Russian Doll: o el mejor rewind del año

Ser moderna es más que objeto de mofa, pero Natasha Lyonne –en el papel de Nadia Vulvokov– lo sobrelleva aparentemente bien. Ella es una mujer independiente y controvertida, ácida pero cercana, trabaja como programadora freelance y para dar la bienvenida a su 36 cumpleaños reúne a sus amigos en una fiesta por todo lo alto. Alcohol, tabaco y drogas condimentan este prólogo ambientado en Nueva York.

La apuesta estrella de Netflix de este 2019 recae en Russian Doll, un alegato a la comedia negra que a ratos resulta hasta terrorífica. Su protagonista se enfrenta a la muerte de forma encadenada, pero en la recaída vuelve al punto de partida, el baño (que todos querríamos) de la casa.

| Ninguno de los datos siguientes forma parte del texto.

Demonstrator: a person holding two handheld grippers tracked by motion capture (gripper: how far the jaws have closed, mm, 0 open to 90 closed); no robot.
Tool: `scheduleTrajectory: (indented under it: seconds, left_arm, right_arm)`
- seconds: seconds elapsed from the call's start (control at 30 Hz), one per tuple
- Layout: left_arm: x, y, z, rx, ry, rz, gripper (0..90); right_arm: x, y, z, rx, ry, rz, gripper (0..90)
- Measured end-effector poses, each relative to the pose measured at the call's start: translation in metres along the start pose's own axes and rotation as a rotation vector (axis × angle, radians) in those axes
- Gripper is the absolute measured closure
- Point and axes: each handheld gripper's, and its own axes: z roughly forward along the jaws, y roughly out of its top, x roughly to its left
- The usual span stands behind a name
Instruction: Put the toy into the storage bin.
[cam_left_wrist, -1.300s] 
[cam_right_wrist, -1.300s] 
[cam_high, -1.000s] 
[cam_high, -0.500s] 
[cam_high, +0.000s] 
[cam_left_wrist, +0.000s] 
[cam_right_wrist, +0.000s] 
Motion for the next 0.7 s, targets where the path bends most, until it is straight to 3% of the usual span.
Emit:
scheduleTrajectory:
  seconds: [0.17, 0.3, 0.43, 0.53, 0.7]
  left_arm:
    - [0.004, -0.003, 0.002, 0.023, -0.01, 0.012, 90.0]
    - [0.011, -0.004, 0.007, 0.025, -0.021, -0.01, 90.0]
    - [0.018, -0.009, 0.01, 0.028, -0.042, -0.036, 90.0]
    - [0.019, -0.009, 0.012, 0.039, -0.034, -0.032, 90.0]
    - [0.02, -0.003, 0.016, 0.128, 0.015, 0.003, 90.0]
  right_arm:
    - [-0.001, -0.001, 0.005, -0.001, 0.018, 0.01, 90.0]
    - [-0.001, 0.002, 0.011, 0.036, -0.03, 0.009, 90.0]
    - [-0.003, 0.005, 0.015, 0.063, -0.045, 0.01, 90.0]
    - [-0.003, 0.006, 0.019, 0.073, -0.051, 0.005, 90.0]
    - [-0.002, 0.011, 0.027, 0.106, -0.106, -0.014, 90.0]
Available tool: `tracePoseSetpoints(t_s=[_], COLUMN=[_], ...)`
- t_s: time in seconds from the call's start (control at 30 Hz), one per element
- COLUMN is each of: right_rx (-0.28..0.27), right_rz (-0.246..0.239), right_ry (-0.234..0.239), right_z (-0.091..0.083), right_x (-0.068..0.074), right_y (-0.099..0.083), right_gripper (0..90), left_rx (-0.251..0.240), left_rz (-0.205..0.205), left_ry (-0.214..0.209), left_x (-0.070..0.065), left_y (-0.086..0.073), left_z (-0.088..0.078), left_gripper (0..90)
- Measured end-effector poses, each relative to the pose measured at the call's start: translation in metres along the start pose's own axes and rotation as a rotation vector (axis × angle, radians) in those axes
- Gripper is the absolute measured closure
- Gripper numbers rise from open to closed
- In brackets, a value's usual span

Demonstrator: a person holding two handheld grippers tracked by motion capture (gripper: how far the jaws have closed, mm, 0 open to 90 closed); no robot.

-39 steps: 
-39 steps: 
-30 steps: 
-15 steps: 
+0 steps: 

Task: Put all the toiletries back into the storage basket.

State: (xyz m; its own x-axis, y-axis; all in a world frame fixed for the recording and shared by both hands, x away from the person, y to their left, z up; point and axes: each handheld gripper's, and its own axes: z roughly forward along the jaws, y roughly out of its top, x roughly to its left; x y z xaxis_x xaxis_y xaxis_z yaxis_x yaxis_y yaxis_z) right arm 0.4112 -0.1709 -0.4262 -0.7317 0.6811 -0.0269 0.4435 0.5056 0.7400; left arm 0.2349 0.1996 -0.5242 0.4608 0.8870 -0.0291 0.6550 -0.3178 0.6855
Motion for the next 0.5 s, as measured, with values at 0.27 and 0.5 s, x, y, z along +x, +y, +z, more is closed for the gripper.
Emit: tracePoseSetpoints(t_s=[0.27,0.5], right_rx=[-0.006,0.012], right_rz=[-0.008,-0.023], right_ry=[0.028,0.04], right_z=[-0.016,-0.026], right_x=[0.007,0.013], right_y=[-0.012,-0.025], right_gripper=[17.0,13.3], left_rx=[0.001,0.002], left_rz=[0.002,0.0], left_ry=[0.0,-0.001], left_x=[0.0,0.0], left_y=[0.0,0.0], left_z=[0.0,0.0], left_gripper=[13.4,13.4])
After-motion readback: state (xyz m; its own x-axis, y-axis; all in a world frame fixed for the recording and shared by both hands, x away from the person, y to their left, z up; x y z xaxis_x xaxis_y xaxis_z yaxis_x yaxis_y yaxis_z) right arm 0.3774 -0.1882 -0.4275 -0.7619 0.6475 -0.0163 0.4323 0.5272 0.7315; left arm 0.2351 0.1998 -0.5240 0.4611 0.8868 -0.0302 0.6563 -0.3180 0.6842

Al rato, todo vuelve a su origen e inevitablemente también la muerte. Y se repite la historia, variando las conversaciones e incorporando nuevos personajes. Un modus operandi que le lleva a revivir su final de existencia una y otra vez sin bajar las revoluciones y dejando fluir sus consecuencias, incluso mejorando las primeras versiones. Porque todo varía en función del camino y las personas que elijamos. No hay fórmulas para escapar del paso del tiempo, pero el azar nos permite jugar y bailar a su ritmo.

La vida adulta debería ser menos complicada, mientras tanto tomemos las mejores decisiones en el momento oportuno. Por ejemplo, ver Russian Doll, que desde el minuto uno te engancha y atrapa en un interminable loop de 8 episodios. Me quedo con la estética rock&roll y el Gotta Get Up que no se te quitará de la cabeza.